- _Exercise aim_
Show each line of the records in which the word "stand" occurs.

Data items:
——

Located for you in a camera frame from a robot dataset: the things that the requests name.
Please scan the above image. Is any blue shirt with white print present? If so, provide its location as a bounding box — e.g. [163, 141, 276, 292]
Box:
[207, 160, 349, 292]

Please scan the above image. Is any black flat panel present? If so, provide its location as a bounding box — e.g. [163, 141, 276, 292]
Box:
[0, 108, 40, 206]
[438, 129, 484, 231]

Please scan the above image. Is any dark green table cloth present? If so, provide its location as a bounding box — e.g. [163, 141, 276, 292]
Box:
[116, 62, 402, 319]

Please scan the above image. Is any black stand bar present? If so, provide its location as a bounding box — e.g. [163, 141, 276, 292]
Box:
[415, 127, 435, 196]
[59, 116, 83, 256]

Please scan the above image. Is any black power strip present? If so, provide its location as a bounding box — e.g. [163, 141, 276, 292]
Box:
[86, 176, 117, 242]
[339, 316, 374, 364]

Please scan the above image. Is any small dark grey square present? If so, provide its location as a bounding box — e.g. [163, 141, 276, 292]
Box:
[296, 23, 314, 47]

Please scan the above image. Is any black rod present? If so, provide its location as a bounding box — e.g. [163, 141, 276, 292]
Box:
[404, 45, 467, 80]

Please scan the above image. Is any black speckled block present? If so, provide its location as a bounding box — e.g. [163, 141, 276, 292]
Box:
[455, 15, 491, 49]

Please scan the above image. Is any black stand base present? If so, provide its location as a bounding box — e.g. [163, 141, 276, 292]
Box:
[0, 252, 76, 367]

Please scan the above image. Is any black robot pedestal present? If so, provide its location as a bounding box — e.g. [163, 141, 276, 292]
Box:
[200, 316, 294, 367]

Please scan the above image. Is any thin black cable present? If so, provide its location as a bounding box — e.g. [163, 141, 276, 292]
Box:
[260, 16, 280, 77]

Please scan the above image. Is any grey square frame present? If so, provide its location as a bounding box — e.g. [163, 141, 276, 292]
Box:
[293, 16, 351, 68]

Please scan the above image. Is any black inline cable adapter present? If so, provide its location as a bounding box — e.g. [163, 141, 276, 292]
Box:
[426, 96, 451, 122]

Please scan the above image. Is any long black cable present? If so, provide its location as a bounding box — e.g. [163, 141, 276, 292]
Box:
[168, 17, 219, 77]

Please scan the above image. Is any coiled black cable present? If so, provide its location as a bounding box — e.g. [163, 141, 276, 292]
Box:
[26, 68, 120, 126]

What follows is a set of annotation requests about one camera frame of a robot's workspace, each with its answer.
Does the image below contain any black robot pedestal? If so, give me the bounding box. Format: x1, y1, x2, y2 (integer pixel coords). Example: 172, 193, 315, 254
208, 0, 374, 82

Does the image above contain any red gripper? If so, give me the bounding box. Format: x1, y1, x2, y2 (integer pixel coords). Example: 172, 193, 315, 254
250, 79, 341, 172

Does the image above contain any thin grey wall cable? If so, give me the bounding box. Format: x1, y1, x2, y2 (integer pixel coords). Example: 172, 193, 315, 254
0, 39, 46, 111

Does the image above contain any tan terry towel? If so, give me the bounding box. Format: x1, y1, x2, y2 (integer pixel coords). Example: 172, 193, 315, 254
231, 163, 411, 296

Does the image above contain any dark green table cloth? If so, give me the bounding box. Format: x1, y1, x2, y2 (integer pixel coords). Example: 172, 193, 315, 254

——

- _Response to the exercise_
Please scan the above image. Is any black stand bar present? If so, provide its location as a bounding box — e.g. [163, 141, 276, 292]
Please scan the above image. Is any black stand base present? If so, provide its location as a bounding box — e.g. [163, 141, 276, 292]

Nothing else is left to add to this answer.